I hope I've put the query together correctly below. I've simplified from something much, much bigger. But my question should be clear enough from the example.
In the innermost query, nest1
, let's say the results come back with three entries for invoice 123. The invoice was created (1), then two cash deposits were made (2, 3), the second of which (3), paid off the invoice. From that result set, I'm aggregating the sum. I'm also getting the paid_off_date, which only one of the rows will have.
I'm happy to be schooled on better ways to design this query, but what I don't understand is why I have to select the aggregates all the way out. Why, for example, when I select SUM(cash_deposit) AS 'cash_deposit'
in nest2
, do I also have to select SUM(cash_deposit)
in the outermost query? Once it is aggregated in a subquery, why isn't the aggregate passed along? And why do I have to keep grouping by id at each level?

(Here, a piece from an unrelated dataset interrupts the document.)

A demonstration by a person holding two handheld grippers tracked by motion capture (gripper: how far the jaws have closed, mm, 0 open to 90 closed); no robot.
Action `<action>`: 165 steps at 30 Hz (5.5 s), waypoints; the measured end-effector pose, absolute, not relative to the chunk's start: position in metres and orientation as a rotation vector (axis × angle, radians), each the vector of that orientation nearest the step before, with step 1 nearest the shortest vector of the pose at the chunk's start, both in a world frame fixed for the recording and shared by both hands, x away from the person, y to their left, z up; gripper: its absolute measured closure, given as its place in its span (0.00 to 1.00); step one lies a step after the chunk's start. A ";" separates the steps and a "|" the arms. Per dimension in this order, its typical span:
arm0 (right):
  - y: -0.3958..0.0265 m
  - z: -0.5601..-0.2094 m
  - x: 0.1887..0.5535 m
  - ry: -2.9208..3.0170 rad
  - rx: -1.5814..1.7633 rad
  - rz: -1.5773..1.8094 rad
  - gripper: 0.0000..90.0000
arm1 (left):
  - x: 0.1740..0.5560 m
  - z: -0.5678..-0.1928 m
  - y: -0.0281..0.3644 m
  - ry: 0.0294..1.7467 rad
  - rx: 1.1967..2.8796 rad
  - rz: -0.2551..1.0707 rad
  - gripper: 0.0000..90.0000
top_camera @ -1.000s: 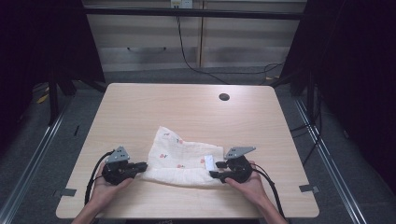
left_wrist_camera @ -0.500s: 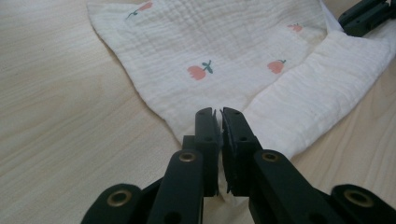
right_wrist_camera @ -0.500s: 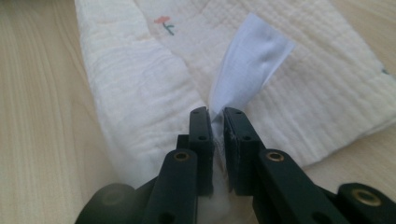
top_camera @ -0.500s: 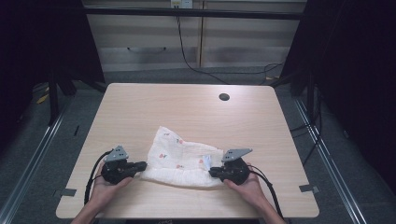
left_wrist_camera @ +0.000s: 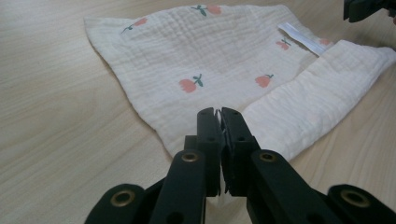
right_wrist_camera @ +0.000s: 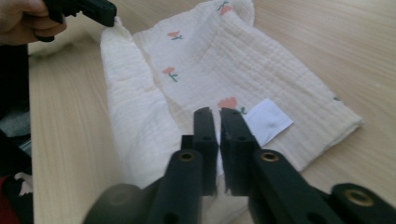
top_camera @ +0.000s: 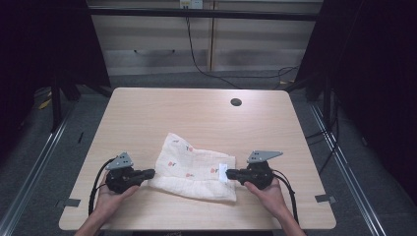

SELECT id, SUM(cash_deposit), MAX(paid_off_date), MAX(job_phase), MAX(cust_id)
FROM
(
SELECT id AS id, SUM(cash_deposit) AS 'cash_deposit', MAX(paid_off_date) AS 'paid_off_date', MAX(job_phase) AS 'job_phase'
FROM
(
SELECT id, cash_deposit, paid_off_date
FROM invoice
GROUP BY id
) nest1
JOIN job j
ON nest1.id = j.id
GROUP BY id
) nest2
JOIN customer c
ON c.invoice = nest2.id
GROUP BY id
Clarification
Thanks for any posts with improved versions of the query. I'm working with an existing query that produces unexpected results when I start trying to turn the nesting into joins. I'm going to keep playing with it, but I'd also really appreciate if someone could answer the question about aggregates and why they have to be repeated when nesting. In C#, I can sum up three numbers in one function and then pass the resulting value back. I don't have to keep summing the results. I need some help understanding how SQL subqueries function differently in that respect.
Possible Answer
One of my coworkers pointed out that in this case, It's because of my GROUP BY
clauses. Since cash_deposit
and job_phase
, for example, aren't in the GROUP BY
clause, they have to be aggregated.